# Coleman Generator Manual



## Slime

I am looking for a Coleman Powermate 6250 Generator operator/owner manual. It is a Model PM0545007, Serial # 92701091. Any help would be appreciated


----------



## usmcgrunt

This site should have what you need.
http://www.powermate.com/productmanuals.php?cat_id=3


----------



## Slime

Thanks for response USMCgrunt.
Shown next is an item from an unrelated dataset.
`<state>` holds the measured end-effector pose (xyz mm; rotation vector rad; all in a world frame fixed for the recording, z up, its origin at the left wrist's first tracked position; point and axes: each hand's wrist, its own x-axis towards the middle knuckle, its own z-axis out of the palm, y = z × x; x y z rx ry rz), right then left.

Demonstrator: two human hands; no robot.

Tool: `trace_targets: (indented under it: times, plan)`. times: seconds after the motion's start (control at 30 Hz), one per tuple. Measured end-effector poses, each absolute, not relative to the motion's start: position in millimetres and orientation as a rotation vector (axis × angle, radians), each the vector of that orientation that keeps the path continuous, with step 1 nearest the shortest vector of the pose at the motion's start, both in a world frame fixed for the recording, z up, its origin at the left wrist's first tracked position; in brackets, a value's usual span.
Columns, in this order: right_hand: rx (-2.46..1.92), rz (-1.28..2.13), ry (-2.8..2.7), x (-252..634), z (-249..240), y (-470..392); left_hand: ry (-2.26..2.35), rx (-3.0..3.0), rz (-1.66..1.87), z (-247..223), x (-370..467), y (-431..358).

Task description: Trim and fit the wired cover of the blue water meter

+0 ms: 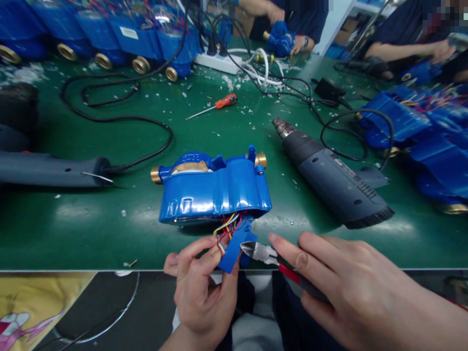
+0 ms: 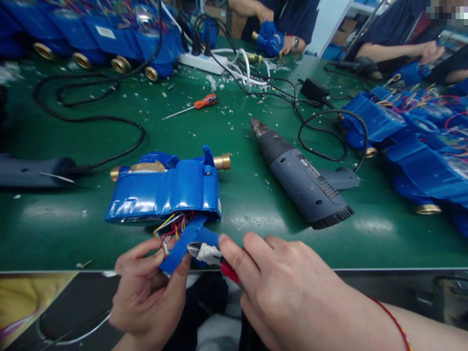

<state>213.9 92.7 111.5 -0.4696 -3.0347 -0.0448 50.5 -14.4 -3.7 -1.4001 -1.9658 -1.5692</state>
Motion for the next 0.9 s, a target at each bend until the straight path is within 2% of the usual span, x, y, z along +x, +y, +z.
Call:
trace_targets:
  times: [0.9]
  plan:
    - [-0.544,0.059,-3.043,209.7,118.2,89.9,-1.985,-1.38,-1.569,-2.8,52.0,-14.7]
I saw that site, and the manual has very little info...none on the basic stuff such as spark plug type, gap, maintenance, grounding, the usual stuff.


----------



## paulr44

http://www.hobbytalk.com/bbs1/showthread.php?t=233279

http://www.hobbytalk.com/bbs1/showthread.php?t=237582


----------



## usmcgrunt

Your generator looks to have a 10 hp OHV Briggs engine.Try here for the service manual.Hope this helps.
http://dl.dropbox.com/u/12502267/B&S Service Manuals/10_276781SingleCylinderOHV.pdf


----------



## Slime

Thanks paulr44 and usmcgrunt. 

Lots of good information on testing generators, and the repair manual is for my engine. Helps a whole lot.


----------



## Mike1980

*Help*

I have a toro recycler 6.5 horse rear bagger got it running new carb coil air filter spark plug and oil Change now it running but not at full rpm it's also self propelled please help out of ideas 
Ps has auto choke Briggs motor


----------